When Rajesh started online trading and investing in 2007, he almost appeared to have acquired the “Midas Touch”! Every realty and infrastructure stocks that he purchased appeared to be giving 25% returns in less than a quarter. By early 2008 Rajesh was confident that he had cracked the secret code of investing and decided to create a huge portfolio in early 2008. Unfortunately, markets went into a downturn after that and his portfolio of blue chips had lost nearly 60% by early 2009. Sub-prime and Lehman had inflicted damage. By February 2009, Rajesh was so frustrated that he decided to book a loss on his equity portfolio and shifted all his funds to safe G-Sec funds.
Where did Rajesh go wrong?
If you were to sum up the example of Rajesh in a nutshell; he first became greedy at a time when he should have been fearful and eventually ended up being fearful when he should have actually been greedy. He was willing to buy stocks at 29 times P/E but the same stock, he was unwilling to buy at 12 times P/E. Remember; nothing changed fundamentally about these stocks during this period. The question for Rajesh is not to avoid fear and greed. They are necessary psychological ingredients of trading and investing and you cannot wish them away. The real answer lies in being greedy at the right time and being fearful at the right time. One can argue that this kind of approach is easier said than done, but there is a methodical way out. In fact, there are five steps that you can keep in mind to ensure that fear and greed is channelized at the right time.
Separate emotions from your decision
This is the hallmark of successful traders and investors and it is called a counter-intuitive approach. This approach is based on the assumption that you can never make profits in the market by running with the herd. Herd mentality can never help you to make smart entry and exit in the stock markets. Being counter-intuitive has an important implication because your emotions are separated from your judgment. Thus you can run profits longer and cut losses shorter. Also you can smell opportunities when they really arise. For example, had you bought stocks at the bottom of 2003, 2009 or 2013, you would have really accumulated multibaggers along the way.
Using the market P/E and compare with historical average
This may sound like a fairly simple and primitive method but it rarely fails. If you buy quality stocks when the Sensex P/E is at 12-14X, you would have rarely lost money. Similarly, if you buy stocks at P/E of 26-28X, it is very difficult to make money. In other words, you must be greedy when the market is fearful and you must be fearful when the entire market is being greedy and optimistic.
A clearly laid out exit strategy can be quite useful to you
A smart investor or a trader always operates in the market with an exit strategy before they buy a stock. This way they know where they are going to get out if the market moves against them, and how much they are going to lose if wrong. The advantage here is that you can set your losses based on how much capital you are willing to risk in the trade. An exit strategy also brings about discipline.
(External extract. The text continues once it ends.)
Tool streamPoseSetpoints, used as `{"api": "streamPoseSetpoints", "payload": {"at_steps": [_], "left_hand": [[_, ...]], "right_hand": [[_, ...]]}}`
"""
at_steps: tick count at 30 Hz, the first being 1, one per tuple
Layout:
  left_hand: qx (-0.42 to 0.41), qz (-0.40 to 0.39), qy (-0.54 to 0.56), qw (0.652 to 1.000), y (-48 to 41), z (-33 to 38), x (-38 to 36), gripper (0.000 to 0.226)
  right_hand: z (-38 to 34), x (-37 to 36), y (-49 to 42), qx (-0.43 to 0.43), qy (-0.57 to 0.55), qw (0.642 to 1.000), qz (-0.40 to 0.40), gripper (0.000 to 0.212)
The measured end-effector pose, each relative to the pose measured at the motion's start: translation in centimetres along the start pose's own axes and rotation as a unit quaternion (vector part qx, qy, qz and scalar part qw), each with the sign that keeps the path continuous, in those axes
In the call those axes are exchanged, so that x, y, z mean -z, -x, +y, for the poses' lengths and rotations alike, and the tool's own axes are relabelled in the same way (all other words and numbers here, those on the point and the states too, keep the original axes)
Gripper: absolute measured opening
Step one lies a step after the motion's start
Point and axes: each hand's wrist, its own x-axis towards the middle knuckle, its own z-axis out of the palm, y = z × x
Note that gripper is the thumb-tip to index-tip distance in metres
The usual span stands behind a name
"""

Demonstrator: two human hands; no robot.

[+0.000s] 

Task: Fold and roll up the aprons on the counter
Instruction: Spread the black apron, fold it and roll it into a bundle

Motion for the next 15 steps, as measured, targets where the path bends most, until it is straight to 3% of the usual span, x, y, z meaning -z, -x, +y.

The longer you stay invested, the better your profit chances
When the tech meltdown started in 2000, Infosys lost nearly 80% of its value over the next 6 months. However, over the next 8 years the stock not only recovered these losses but also gave stupendous returns from the previous peaks. That is the power of long term investing. Of course, not every stock can be an Infosys but it is possible to have a better chance of avoiding the fear / greed debate if you have a solid long term perspective. As Warren Buffett would say, Investing has to be forever.
There is merit in planning and asset allocation
One of the big advantages in any plan is that your distribution of equity and debt is determined in advance. When prices go up and equity becomes more valuable, then the ratio goes up and you need to exit at higher levels to bring the ratio back. This not only ensures that you book profits automatically at higher levels but also ensures that you have the requisite cash available with you when the opportunities arise at lower levels.
There is no rocket science here. You just need to be counter-intuitive and ensure that your fear and greed are driven by rational thinking than by the herd mentality. The profits will automatically follow.